Word for word, transcribe the material below from its first line to the line with "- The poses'", both included.

####

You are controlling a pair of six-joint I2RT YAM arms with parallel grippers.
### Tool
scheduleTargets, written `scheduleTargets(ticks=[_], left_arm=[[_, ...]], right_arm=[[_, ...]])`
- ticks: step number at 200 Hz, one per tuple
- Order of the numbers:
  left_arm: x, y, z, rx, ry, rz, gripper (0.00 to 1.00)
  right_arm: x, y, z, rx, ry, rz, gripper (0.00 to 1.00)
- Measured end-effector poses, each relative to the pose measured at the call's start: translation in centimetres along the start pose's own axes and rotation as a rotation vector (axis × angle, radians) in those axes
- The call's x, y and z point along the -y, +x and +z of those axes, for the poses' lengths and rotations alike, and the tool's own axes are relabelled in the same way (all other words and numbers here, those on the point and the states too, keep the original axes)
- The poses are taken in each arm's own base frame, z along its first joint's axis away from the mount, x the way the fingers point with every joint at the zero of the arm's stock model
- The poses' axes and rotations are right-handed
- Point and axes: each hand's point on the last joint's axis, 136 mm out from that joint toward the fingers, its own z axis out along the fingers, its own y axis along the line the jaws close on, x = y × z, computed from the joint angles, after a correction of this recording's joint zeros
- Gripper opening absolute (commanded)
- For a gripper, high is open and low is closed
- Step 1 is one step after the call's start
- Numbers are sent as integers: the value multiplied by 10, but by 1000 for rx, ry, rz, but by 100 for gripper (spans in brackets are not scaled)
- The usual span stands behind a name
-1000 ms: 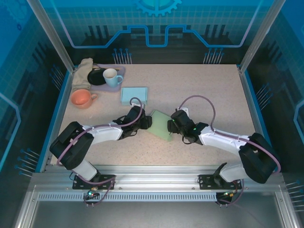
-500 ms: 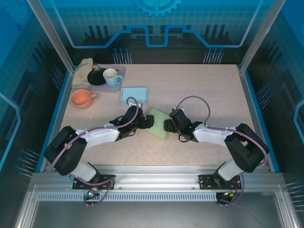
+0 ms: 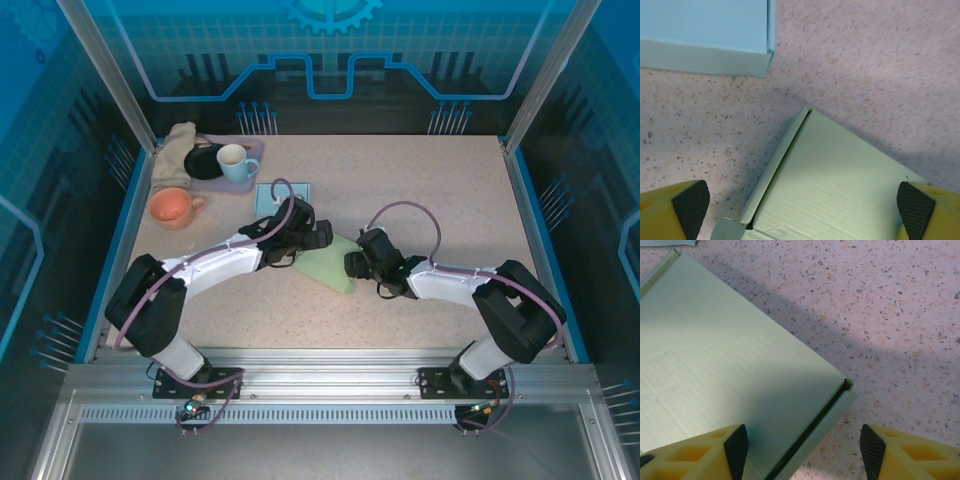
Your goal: Fold the paper box
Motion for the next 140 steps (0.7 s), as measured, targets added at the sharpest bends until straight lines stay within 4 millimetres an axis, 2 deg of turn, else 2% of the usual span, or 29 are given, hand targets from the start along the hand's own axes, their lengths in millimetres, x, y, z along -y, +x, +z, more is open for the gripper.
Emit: scheduleTargets(ticks=[28,46,140], left_arm=[[-11,19,21,-80,-64,17,99],[-16,28,28,-110,-84,22,99],[-12,37,31,-147,-55,-70,99]], right_arm=[[4,-3,2,9,7,-31,63],[5,-6,3,15,14,-60,63],[5,-10,6,31,18,-107,62]])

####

Result —
You are controlling a pair of six-joint I2RT YAM arms with parallel grippers.
### Tool
scheduleTargets, written `scheduleTargets(ticks=[_], left_arm=[[_, ...]], right_arm=[[_, ...]])`
- ticks: step number at 200 Hz, one per tuple
- Order of the numbers:
  left_arm: x, y, z, rx, ry, rz, gripper (0.00 to 1.00)
  right_arm: x, y, z, rx, ry, rz, gripper (0.00 to 1.00)
- Measured end-effector poses, each relative to the pose measured at the call's start: translation in centimetres along the start pose's own axes and rotation as a rotation vector (axis × angle, radians) in those axes
- The call's x, y and z point along the -y, +x and +z of those axes, for the poses' lengths and rotations alike, and the tool's own axes are relabelled in the same way (all other words and numbers here, those on the point and the states too, keep the original axes)
- The poses are taken in each arm's own base frame, z along its first joint's axis away from the mount, x the way the fingers point with every joint at the zero of the arm's stock model
- The poses' axes and rotations are right-handed

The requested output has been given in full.